DATASET EXTRACT below:

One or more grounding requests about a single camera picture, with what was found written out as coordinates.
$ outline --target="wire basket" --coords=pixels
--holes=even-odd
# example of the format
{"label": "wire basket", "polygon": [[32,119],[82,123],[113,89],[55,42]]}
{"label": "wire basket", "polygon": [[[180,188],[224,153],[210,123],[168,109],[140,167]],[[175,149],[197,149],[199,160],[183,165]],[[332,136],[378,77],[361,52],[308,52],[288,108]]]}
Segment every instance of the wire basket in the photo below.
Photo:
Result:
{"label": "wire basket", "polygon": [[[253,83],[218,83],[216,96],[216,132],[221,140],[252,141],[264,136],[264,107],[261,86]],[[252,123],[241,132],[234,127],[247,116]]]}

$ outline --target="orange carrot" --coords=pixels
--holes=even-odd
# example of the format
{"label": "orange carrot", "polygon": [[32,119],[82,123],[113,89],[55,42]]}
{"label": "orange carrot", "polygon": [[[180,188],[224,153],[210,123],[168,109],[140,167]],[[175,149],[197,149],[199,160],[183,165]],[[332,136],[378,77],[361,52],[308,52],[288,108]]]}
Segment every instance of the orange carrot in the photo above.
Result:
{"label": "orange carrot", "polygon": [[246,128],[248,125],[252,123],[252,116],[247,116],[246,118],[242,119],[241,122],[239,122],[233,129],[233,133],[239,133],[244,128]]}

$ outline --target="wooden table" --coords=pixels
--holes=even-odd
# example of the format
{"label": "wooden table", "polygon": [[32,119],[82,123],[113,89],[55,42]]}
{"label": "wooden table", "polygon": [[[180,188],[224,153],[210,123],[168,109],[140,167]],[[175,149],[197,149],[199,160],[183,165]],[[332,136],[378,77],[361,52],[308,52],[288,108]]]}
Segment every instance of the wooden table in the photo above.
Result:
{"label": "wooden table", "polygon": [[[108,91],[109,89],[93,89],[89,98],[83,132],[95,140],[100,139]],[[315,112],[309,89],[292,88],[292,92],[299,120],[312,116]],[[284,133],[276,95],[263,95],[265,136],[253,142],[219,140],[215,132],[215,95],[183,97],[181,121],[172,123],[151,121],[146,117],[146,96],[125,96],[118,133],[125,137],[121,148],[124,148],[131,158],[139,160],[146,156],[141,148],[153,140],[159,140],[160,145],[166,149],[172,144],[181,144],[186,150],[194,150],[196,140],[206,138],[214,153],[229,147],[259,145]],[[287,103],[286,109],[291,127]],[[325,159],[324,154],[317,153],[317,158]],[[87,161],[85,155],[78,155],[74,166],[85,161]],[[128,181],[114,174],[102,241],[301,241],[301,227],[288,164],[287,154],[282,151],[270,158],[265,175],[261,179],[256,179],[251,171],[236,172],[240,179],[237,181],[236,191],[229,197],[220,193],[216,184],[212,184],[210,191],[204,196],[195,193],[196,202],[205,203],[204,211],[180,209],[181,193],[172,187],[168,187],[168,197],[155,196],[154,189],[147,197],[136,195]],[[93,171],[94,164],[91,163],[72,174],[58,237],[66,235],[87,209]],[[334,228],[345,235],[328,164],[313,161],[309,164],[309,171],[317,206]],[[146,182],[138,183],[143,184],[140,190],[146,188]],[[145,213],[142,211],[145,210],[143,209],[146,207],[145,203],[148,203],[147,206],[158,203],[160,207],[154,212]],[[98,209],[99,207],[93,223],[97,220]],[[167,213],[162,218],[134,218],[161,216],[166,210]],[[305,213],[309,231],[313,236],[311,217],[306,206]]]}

End of DATASET EXTRACT.
DATASET EXTRACT below:

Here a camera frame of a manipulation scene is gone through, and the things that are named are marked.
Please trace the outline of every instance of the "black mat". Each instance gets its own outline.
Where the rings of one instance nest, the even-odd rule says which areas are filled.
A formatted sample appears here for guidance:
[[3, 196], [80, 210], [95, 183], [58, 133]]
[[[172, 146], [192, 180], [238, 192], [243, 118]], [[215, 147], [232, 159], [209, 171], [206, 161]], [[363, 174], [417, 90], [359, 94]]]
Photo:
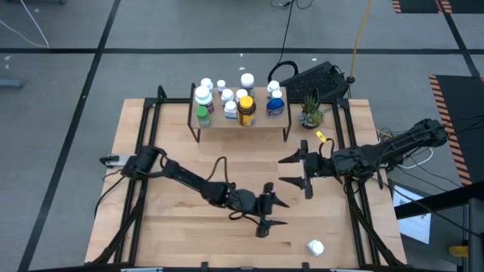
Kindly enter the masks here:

End of DATASET EXTRACT.
DATASET EXTRACT below:

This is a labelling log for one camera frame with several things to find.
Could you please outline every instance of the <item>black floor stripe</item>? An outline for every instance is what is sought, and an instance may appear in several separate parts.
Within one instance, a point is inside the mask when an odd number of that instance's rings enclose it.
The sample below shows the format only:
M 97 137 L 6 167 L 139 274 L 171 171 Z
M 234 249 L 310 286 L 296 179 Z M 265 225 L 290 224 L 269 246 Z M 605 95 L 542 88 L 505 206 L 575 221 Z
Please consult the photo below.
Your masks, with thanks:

End of DATASET EXTRACT.

* **WORK REQUIRED**: Wherever the string "frame" shows up in the material, copy the line that holds it.

* **ANSWER TO THE EXERCISE**:
Here a camera frame of a manipulation scene is gone through, and the things that are named are marked.
This is a labelling log for one camera frame with several things to find.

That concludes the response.